**EXERCISE GOAL**
The response must contain every line from the records below that has "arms".

START PROVIDED RECORDS

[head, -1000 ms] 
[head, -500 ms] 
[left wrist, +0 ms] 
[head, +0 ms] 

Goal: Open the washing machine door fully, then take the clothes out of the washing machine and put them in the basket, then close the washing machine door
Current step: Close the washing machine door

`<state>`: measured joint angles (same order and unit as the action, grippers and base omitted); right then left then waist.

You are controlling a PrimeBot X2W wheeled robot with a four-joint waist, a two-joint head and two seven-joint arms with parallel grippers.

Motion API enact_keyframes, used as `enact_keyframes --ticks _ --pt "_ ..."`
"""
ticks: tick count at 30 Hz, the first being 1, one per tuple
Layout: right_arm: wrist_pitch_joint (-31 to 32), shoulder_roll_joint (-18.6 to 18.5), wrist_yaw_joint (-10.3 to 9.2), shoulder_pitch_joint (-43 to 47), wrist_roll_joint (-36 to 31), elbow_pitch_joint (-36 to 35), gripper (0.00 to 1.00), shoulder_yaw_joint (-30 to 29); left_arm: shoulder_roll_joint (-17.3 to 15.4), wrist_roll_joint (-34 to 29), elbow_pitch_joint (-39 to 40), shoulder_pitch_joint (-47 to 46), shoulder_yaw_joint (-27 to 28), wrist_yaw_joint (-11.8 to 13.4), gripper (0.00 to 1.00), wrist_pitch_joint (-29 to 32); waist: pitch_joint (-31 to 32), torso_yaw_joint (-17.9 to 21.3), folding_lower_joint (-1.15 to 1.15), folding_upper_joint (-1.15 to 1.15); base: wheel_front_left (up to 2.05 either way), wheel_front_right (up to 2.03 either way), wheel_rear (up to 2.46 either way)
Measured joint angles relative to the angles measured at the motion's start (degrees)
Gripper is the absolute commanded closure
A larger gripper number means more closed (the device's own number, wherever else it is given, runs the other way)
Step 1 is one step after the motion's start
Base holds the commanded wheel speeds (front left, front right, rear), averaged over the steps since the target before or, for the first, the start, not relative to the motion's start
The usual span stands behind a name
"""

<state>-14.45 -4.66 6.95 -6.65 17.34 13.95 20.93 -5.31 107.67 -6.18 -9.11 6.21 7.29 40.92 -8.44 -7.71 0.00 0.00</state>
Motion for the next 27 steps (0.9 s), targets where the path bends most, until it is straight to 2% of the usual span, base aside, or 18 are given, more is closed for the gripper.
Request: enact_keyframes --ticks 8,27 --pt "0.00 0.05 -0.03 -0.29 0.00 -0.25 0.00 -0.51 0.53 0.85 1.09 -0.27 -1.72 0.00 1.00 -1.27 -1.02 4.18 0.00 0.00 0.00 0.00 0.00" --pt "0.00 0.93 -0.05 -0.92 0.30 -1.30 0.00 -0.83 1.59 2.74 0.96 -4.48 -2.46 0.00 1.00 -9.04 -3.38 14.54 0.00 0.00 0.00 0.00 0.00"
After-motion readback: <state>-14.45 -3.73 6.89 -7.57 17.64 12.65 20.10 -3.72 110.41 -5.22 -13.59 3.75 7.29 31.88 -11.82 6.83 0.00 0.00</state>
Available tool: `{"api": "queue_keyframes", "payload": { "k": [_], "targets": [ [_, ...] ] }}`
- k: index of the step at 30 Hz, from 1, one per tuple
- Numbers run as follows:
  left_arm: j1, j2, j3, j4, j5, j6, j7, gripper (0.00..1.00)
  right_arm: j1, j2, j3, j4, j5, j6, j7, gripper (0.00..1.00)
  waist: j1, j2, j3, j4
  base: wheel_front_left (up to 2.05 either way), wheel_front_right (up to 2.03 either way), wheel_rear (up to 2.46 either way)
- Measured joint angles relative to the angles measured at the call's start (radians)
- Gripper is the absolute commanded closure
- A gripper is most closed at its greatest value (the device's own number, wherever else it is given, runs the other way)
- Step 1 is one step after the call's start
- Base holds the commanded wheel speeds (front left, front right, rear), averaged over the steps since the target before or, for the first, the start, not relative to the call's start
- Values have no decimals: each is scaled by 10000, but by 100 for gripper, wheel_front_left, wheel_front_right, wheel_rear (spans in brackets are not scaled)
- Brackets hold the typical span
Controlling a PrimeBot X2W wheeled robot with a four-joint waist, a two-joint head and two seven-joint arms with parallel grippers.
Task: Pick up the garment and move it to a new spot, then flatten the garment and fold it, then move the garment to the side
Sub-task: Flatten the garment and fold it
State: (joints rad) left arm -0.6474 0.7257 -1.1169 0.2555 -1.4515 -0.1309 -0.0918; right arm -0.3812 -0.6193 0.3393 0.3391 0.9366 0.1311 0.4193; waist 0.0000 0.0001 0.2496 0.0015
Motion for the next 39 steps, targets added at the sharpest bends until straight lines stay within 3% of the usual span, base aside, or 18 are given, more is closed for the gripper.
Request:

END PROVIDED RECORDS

**OUTPUT FOR THIS EXERCISE**
You are controlling a PrimeBot X2W wheeled robot with a four-joint waist, a two-joint head and two seven-joint arms with parallel grippers.
Controlling a PrimeBot X2W wheeled robot with a four-joint waist, a two-joint head and two seven-joint arms with parallel grippers.

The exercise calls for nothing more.